Hales Liam Thomas, Thompson Philip Evan
Medicinal Chemistry, Monash Institute of Pharmaceutical Science, Monash University, Parkville, VIC, Australia.
Chemistry. 2023 Oct 9;29(56):e202301975. doi: 10.1002/chem.202301975. Epub 2023 Sep 7.
Developing straightforward but flexible approaches to PROTAC synthesis that can incorporate the structural elements of emerging designs can improve the quality and efficiency of PROTAC development.

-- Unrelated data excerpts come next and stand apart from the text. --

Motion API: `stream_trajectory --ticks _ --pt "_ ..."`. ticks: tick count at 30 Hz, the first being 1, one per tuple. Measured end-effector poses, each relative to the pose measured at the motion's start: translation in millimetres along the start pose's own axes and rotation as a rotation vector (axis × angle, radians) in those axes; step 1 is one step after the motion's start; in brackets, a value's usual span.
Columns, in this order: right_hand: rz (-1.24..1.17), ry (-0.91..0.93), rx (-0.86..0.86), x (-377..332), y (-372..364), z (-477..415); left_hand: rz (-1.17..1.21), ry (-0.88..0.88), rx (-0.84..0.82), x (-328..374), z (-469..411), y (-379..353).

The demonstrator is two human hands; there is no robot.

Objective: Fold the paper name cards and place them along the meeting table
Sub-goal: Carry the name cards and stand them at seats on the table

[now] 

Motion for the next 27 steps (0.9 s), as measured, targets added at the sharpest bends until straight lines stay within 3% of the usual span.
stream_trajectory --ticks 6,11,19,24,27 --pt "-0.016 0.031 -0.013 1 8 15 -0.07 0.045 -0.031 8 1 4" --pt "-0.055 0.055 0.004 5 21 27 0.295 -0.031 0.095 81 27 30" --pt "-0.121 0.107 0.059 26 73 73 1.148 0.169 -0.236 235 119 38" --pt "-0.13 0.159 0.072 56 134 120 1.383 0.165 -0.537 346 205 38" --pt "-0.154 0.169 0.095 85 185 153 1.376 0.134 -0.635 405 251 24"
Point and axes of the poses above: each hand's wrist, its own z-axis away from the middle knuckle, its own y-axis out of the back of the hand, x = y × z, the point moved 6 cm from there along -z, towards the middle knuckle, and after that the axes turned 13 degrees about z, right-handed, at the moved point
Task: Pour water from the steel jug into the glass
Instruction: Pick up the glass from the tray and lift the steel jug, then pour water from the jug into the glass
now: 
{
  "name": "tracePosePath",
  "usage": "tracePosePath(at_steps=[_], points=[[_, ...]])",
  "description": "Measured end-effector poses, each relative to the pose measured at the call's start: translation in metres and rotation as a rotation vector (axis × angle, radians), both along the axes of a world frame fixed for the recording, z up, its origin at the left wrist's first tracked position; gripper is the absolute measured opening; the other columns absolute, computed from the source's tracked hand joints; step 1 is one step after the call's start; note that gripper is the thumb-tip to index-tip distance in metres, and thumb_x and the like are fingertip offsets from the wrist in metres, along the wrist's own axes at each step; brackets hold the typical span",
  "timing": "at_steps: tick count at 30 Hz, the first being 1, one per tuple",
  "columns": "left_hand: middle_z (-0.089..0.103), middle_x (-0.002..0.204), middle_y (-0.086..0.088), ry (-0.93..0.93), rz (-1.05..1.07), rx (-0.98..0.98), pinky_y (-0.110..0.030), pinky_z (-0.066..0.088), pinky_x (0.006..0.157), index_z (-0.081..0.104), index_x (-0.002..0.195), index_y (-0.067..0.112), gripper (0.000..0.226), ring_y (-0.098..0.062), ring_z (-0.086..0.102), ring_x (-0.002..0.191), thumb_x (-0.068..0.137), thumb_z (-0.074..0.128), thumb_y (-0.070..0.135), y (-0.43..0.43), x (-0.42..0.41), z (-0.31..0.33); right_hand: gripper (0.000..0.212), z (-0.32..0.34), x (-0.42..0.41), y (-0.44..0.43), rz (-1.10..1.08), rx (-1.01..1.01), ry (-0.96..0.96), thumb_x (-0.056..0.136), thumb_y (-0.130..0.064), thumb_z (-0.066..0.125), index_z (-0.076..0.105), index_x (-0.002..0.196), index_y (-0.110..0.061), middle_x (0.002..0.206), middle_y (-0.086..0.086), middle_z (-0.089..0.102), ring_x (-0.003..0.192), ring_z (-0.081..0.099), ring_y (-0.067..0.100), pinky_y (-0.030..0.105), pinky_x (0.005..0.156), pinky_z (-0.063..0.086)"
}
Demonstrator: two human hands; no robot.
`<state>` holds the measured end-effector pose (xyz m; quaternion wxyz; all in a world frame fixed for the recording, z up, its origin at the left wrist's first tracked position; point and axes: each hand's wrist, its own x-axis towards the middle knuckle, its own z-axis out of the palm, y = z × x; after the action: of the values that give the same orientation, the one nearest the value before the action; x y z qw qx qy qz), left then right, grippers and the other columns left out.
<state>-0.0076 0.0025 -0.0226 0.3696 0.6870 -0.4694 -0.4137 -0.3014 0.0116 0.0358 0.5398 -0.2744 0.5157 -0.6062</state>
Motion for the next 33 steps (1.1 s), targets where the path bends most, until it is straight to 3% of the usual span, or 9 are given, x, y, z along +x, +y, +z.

Solid-phase approaches could offer many advantages over conventional PROTAC synthesis if diverse chemistries and topographies can be incorporated. We have exploited the backbone-amide-linked (BAL) resin to employ an array of solid-phase organic reactions, providing access to VHL- and IAP-targeting degraders using the BRD4-targeting JQ1 conjugates as examples.
开发直接但灵活的PROTAC合成方法,使其能够纳入新出现设计的结构元素,可提高PROTAC开发的质量和效率。如果能够纳入多种化学性质和拓扑结构,固相方法可能比传统的PROTAC合成具有许多优势。我们利用主链酰胺连接(BAL)树脂进行一系列固相有机反应,以靶向BRD4的JQ1缀合物为例,获得了靶向VHL和IAP的降解剂。